Das Kasaner Frauenkloster in Kasimow wurde 1627 von der Äbtissin Ustinija gegründet. Es ist bekannt, dass sie sieben Jahre lang an einer Beinkrankheit litt. Als die Hoffnung auf Heilung verschwand, träumte sie von der Gottesmutter, die ihr befahl, nach Kasan zu gehen, um ein Bild zu holen, das von der wundertätigen Ikone der Kasaner Gottesmutter abgeschrieben war. Dieses Bild sollte sie bei einem Händler finden, der mit Mehl handelte. Ustinija machte sich mühsam auf den Weg nach Kasan, folgte den Anweisungen und fand in der Stadt den Händler, von dem im Traum die Rede war, und entdeckte bei ihm die begehrte Ikone. Der Händler war ebenfalls durch einen Traum über ihren Besuch informiert worden. Als Ustinija die Ikone entgegennahm, fühlte sie sofort Heilung und machte sich auf den Rückweg. Auf dem Weg besuchte sie das Kloster des heiligen Makarius von Schiwot und erhielt als Segen sein Bild. Nach ihrer Rückkehr nach Kasimow stellte sie beide Ikonen in der Kirche der heiligen Märtyrerin Paraskeva ein und begann mit dem Bau einer Holzkirche zu Ehren der Kasaner Ikone der Gottesmutter. Das Land für den Bau wurde von dem kasimowischen Zarewitsch Seid-Burgan und seiner Mutter, der Königin Fatima-Sultan-Seitovna, geschenkt. So gründete die Äbtissin Ustinija das Frauenkloster neben der neuen Kirche.

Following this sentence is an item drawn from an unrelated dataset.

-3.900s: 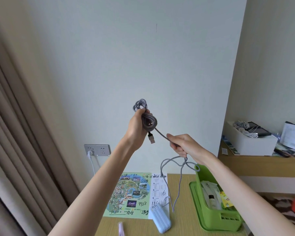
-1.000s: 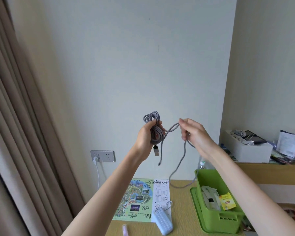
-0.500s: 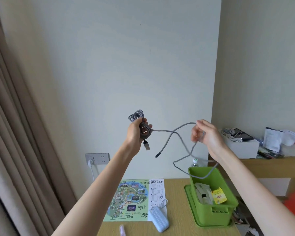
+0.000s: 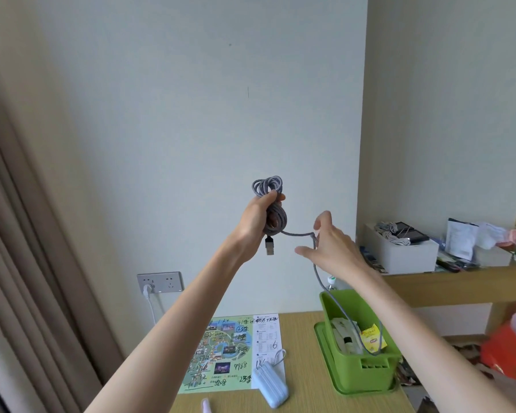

Um 1653 nahm der kasimowische Zar Seid-Burgan das Christentum an und erhielt den Namen Wasilij. Nachdem er Christ geworden war, unterstützte er das Kloster aktiv und sorgte für alles Notwendige. Besonders schützte sein Sohn, der Zarewitsch Jakow Wasiljewitsch, das Kloster, der jung im Jahr 1677 starb und im Kasaner Kloster beigesetzt wurde. Er war der einzige der getauften kasimowischen Zarewitsche, der in Kasimow beigesetzt wurde, während die anderen, einschließlich Wasilij, im Moskauer Zlatooust-Kloster begraben wurden. Das Grab von Jakow Wasiljewitsch existierte bis zur Revolution.
Während des Ersten Weltkriegs befand sich auf dem Klostergelände ein Lazarett. Nach der Revolution wurde in der Kasaner Kirche eine religiöse Gemeinschaft gegründet. Im Jahr 1922 wurde das Gewand von der wundertätigen Ikone der Kasaner Gottesmutter aus der Kirche entfernt. Die Ikone, die in den Kirchenunterlagen von 1914 beschrieben wurde, war mit Amethysten und Topasen geschmückt und von Szenen aus dem Leben der Gottesmutter umgeben. Später wurde die Ikone in ein Museum überführt.
Im Jahr 1930 wurde die religiöse Gemeinschaft aufgelöst, und am 30. Juli desselben Jahres wurde die Kirche in eine Bäckerei umgewandelt. Bis zum Ende des 20. Jahrhunderts blieben vom Kloster nur noch einige Gebäude übrig, darunter drei zweigeschossige Steinhäuser, Reste der Steinmauer und zwei Ecktürme.
Im Jahr 2012 segnete der Bischof von Kasimow und Sasow, Dionysius, den Beginn der Wiederbelebung des Kasimower Kasaner Klosters.